---------- Dataset extract

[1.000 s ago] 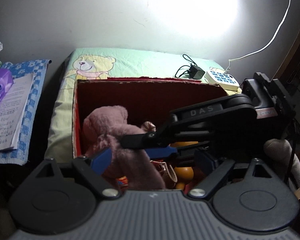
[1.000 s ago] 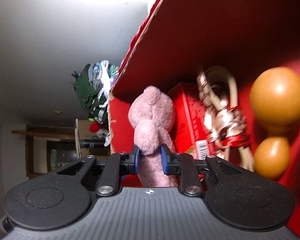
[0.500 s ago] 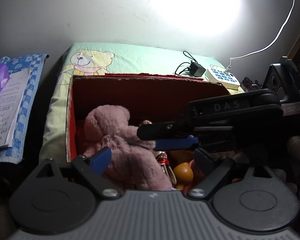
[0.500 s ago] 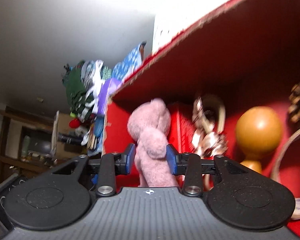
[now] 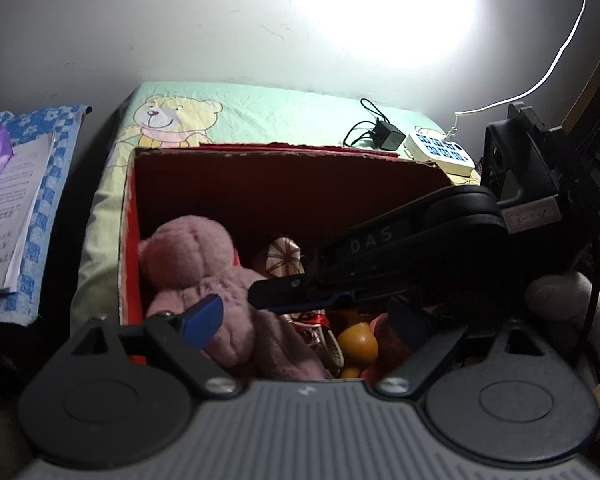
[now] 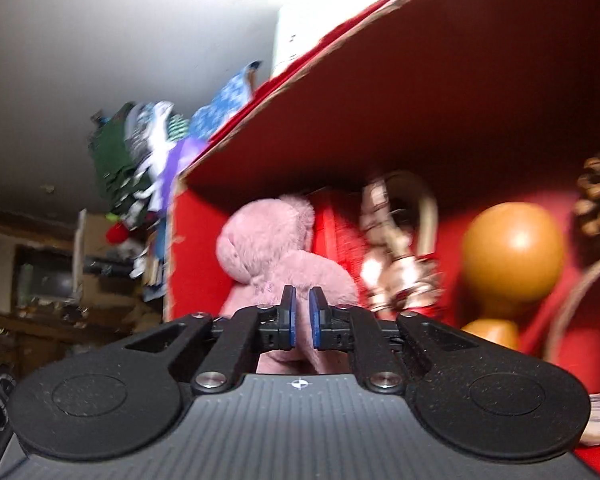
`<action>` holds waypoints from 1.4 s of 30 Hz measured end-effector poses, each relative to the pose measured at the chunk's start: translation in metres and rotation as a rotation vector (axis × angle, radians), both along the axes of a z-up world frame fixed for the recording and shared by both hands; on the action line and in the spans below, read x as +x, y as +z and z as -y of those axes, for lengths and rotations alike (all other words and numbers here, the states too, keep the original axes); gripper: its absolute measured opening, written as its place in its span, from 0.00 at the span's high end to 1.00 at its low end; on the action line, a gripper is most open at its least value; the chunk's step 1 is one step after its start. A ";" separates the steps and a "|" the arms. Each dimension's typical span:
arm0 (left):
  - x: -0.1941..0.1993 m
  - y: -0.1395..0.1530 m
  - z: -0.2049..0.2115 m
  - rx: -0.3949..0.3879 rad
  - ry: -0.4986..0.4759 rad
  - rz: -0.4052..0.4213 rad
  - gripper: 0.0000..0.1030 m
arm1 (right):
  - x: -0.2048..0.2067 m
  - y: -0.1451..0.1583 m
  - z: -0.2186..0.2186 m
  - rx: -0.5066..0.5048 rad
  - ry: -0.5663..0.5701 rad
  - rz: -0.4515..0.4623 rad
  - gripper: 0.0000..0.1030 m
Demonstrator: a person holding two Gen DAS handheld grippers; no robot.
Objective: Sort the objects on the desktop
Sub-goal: 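Open the right gripper to release the teddy bear and withdraw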
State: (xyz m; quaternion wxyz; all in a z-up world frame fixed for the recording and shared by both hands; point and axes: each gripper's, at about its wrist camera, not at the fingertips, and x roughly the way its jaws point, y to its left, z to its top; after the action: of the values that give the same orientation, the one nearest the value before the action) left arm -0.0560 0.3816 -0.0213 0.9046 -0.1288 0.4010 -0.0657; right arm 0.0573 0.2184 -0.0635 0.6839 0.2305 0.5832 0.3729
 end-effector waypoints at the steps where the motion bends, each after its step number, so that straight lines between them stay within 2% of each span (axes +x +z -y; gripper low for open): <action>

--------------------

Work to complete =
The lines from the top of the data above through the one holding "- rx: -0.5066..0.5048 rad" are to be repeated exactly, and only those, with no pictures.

Reply to the task =
[1.000 s ago] 
[1.000 s ago] 
[0.500 s ago] 
[0.500 s ago] 
[now] 
[now] 
`<action>` holds waypoints from 1.4 s of 30 Hz measured end-effector poses, each relative to the pose measured at the chunk's start: translation in metres and rotation as a rotation vector (axis × angle, radians), both along the axes of a z-up world frame fixed for the recording and shared by both hands; on the action line and in the spans below, read x as +x, y as +z and z as -y of those axes, for lengths and rotations alike (all other words and numbers here, the states too, keep the original axes); gripper: its absolute measured opening, written as its place in its span, from 0.00 at the span's high end to 1.00 at its low end; on the action line, a gripper is most open at its least value; the chunk's step 1 is one step after its start. A ";" separates the steps and a "|" the arms. Each dimension's typical span:
arm0 (left):
  - x: -0.1941..0.1993 m
  - y: -0.1395..0.1530 m
  - z: -0.2049..0.2115 m
  - rx: -0.3949..0.3879 rad
  - ry: -0.4986..0.4759 rad
  - rz: -0.4052..0.4213 rad
  - gripper: 0.0000..0.1030 m
arm1 (right):
  - x: -0.2048..0.2067 m
  - y: -0.1451..0.1583 m
  - z: -0.2186..0.2186 m
  - rx: -0.5066..0.5048 rad

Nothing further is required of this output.